[PROVIDED RECORDS — start]

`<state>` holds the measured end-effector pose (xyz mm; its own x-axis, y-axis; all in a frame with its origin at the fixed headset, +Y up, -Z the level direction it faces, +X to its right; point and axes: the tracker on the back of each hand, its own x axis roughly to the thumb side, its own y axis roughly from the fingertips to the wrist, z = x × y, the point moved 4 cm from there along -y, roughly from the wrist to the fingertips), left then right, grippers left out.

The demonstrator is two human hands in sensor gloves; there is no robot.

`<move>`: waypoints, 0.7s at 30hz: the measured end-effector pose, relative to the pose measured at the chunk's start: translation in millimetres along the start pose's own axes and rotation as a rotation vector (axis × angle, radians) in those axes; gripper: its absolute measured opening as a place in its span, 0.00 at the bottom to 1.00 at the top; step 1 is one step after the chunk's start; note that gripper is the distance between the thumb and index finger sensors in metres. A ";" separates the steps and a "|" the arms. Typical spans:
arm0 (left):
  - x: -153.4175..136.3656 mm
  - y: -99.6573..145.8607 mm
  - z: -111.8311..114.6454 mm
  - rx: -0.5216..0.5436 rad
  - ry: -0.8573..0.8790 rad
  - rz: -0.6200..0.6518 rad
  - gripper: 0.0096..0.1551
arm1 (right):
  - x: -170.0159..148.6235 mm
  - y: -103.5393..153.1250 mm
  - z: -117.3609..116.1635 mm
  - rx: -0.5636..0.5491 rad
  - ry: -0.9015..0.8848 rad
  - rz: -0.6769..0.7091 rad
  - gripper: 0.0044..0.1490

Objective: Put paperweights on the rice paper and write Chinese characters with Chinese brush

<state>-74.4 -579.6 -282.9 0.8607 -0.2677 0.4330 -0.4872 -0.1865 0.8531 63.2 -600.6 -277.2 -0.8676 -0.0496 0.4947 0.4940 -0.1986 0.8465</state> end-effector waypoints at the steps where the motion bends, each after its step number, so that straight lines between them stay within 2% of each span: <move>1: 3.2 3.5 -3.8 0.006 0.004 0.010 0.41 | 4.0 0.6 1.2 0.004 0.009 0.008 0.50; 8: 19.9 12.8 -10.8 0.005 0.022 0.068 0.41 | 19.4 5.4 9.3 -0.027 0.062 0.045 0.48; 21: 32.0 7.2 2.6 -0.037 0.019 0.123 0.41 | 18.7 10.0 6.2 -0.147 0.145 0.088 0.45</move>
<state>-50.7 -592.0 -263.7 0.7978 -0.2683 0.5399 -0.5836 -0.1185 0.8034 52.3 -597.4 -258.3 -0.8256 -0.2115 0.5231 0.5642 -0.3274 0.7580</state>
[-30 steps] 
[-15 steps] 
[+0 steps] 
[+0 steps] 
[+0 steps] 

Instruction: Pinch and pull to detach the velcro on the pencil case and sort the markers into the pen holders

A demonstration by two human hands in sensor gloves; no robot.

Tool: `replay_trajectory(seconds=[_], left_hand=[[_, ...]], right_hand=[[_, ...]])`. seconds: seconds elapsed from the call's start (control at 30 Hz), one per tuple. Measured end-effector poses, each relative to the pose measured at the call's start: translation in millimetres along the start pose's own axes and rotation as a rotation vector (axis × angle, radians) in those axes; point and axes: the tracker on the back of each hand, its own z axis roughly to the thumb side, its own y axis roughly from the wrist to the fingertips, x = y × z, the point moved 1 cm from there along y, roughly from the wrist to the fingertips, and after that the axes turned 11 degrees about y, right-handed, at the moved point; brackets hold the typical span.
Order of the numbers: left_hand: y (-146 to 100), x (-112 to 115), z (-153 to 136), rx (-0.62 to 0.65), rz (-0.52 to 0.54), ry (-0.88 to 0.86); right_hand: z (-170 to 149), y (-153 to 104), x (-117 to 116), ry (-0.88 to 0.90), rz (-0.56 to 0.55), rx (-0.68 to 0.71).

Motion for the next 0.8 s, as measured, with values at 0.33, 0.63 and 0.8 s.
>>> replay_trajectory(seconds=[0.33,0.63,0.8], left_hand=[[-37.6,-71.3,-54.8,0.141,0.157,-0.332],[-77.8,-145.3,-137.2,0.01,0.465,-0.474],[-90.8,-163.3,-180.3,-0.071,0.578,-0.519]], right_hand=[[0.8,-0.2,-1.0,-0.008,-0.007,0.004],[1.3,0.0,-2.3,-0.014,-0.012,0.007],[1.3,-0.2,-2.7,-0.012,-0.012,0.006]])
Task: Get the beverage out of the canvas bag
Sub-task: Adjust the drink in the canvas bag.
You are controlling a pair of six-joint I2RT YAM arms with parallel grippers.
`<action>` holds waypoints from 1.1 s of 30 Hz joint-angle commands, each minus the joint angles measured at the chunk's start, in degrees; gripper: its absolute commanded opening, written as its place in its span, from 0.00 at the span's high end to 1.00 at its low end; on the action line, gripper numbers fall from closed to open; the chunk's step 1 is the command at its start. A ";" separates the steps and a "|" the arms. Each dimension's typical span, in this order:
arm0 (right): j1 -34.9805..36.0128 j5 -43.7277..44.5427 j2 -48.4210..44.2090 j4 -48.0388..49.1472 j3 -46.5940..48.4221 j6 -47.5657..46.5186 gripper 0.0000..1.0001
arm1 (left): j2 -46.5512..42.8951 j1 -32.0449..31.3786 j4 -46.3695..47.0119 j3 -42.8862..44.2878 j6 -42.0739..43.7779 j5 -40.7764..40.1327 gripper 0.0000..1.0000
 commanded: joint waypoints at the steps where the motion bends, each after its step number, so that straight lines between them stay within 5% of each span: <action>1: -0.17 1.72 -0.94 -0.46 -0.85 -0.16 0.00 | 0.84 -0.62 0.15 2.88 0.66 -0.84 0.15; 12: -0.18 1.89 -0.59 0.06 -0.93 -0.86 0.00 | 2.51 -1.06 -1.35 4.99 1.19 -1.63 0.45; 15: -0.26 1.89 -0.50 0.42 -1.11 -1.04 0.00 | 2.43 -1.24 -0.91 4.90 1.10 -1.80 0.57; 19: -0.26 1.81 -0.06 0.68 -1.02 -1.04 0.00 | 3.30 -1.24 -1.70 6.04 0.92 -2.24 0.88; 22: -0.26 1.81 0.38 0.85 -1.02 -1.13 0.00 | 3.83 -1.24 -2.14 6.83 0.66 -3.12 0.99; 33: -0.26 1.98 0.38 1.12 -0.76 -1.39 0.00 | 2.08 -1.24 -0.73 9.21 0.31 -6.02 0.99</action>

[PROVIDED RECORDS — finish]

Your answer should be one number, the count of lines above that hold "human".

2